> [DIRECTIONS] Starting at the line that holds "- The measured" and stopping at the line that holds "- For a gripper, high", restate the records below word for word, with both of those lines included.

> [Extracted data entries]
----------

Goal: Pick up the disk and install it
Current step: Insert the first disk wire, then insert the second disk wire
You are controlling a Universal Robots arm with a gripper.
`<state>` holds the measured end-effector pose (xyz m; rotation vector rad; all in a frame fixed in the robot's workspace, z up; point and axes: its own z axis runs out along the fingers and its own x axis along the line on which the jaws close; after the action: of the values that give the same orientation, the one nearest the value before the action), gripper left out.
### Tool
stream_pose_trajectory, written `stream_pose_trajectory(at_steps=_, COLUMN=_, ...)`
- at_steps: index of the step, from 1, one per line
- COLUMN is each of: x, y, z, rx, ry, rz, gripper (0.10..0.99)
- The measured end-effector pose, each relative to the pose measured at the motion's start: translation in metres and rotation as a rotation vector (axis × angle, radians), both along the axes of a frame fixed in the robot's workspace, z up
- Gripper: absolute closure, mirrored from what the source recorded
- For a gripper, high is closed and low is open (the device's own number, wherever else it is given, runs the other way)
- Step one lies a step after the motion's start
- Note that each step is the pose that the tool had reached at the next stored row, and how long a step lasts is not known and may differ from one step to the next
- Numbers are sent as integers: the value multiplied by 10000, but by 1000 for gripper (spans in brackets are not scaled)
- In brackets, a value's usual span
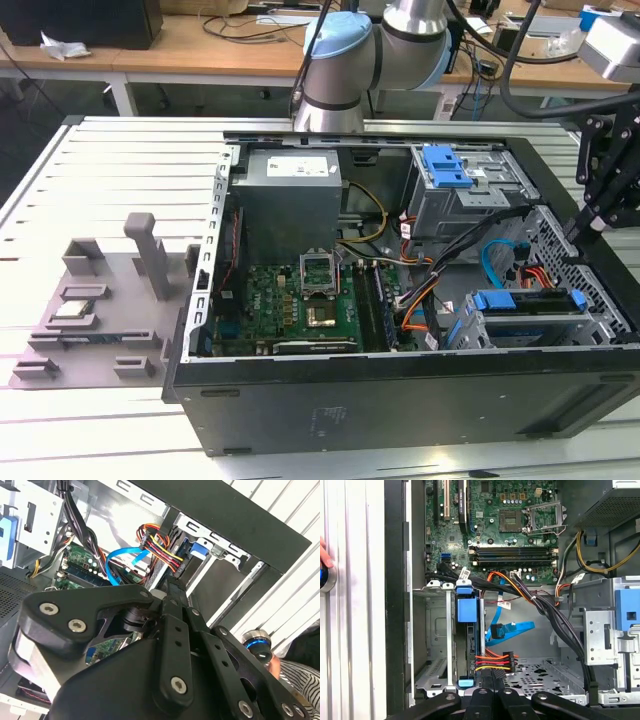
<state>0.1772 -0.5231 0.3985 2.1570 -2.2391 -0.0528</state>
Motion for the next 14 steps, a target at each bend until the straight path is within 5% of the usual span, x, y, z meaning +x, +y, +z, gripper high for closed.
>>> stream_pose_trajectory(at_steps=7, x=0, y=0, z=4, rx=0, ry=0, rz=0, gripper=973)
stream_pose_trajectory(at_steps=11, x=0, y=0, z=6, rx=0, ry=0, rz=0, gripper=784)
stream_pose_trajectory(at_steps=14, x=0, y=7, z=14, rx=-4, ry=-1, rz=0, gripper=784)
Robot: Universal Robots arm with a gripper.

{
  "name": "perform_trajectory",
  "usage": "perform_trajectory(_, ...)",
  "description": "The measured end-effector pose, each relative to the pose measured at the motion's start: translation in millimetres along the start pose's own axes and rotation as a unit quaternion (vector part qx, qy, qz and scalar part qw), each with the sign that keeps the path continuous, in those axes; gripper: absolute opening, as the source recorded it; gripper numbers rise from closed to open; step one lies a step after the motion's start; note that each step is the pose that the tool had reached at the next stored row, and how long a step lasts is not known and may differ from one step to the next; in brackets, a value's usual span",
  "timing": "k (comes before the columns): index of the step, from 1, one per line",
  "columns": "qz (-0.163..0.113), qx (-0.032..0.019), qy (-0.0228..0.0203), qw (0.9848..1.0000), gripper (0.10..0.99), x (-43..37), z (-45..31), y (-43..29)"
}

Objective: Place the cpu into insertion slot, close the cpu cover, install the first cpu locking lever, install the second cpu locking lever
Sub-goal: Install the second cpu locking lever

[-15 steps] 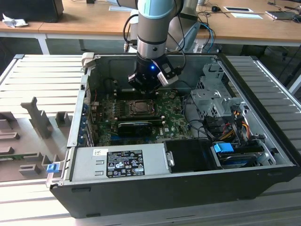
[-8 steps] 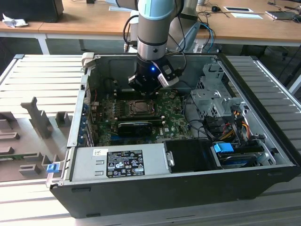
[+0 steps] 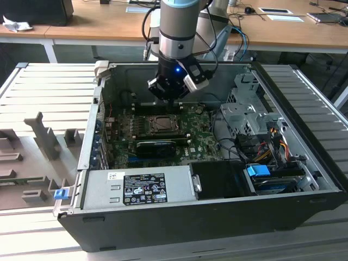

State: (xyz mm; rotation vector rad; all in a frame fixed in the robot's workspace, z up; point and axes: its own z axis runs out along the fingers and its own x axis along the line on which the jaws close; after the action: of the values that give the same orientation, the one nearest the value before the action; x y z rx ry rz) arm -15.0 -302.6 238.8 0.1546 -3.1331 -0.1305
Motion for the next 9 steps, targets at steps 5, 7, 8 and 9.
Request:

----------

> [REPLY TO THE TASK]
- The measured end-effector pose, each relative to the pose measured at the motion's start: translation in metres and rotation as a rotation vector (axis × angle, radians), both along the axes of a frame fixed in the robot's workspace, z up
- Gripper: absolute closure, mirrored from what the source recorded
- For a gripper, high is closed and low is open (the device's own number, wherever else it is given, runs the other way)

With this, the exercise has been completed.